With that, quality of the German localization should be improved and all trees except Firefox and Fennec trunk (which don't lack much) are green for German now. - Various Discussions/Topics:
SeaMonkey 2.3 feedback/discussions, more on B2G and Web APIs, the way of features from prototypes to production, devtools, MIME library work, new UI concepts, community metrics, MeeGo and Fennec builds, etc.

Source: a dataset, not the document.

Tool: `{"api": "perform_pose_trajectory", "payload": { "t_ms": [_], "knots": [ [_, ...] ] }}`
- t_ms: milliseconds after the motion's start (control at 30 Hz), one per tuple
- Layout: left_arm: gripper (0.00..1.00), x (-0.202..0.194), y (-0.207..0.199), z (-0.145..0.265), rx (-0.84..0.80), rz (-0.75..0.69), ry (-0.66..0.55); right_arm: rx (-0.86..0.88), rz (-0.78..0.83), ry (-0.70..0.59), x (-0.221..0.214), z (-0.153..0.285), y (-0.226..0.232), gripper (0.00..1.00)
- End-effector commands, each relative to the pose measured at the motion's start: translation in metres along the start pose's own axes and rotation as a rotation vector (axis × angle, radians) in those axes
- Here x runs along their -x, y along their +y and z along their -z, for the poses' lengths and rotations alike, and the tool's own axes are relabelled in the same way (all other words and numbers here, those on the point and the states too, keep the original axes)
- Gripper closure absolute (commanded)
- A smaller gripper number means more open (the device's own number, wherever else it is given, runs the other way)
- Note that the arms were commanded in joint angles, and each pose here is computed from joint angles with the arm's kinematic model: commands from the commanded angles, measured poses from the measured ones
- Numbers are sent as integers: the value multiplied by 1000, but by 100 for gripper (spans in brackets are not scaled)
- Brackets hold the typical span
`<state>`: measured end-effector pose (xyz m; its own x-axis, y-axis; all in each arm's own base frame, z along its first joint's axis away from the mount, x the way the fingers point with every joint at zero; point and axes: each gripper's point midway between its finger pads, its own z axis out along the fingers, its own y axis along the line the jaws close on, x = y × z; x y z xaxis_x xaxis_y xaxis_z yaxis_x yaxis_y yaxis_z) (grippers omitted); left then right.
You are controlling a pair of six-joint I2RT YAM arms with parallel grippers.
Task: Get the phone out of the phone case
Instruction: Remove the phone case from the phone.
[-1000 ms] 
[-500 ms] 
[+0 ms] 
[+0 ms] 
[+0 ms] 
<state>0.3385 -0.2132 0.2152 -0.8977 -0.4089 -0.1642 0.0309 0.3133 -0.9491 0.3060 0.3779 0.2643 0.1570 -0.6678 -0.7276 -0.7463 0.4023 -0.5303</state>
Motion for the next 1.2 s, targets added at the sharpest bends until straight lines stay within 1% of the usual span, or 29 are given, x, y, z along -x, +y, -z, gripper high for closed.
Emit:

The next round of releases is coming up and I think we're in pretty reasonable shape for them - the new release process is starting to sink in everywhere and that should make it a positive experience for everyone, as delivering more deep-going fixed as well as new features is easier for everyone, and the 12 weeks of stability testing without major changes that every release gets should vastly improve the chances of shipping a rock-solid product on the release channel from day one. While our team was not completely happy with the level of crashes in Firefox 4 and pushed for a 4.0.1 to fix them, we have better chances to spot such things and get them fixed in the beta phase already and that pays off.
I like what I'm seeing at Mozilla nowadays, but we still need to become better on communication and working together with the broader community - still, even that is being worked on.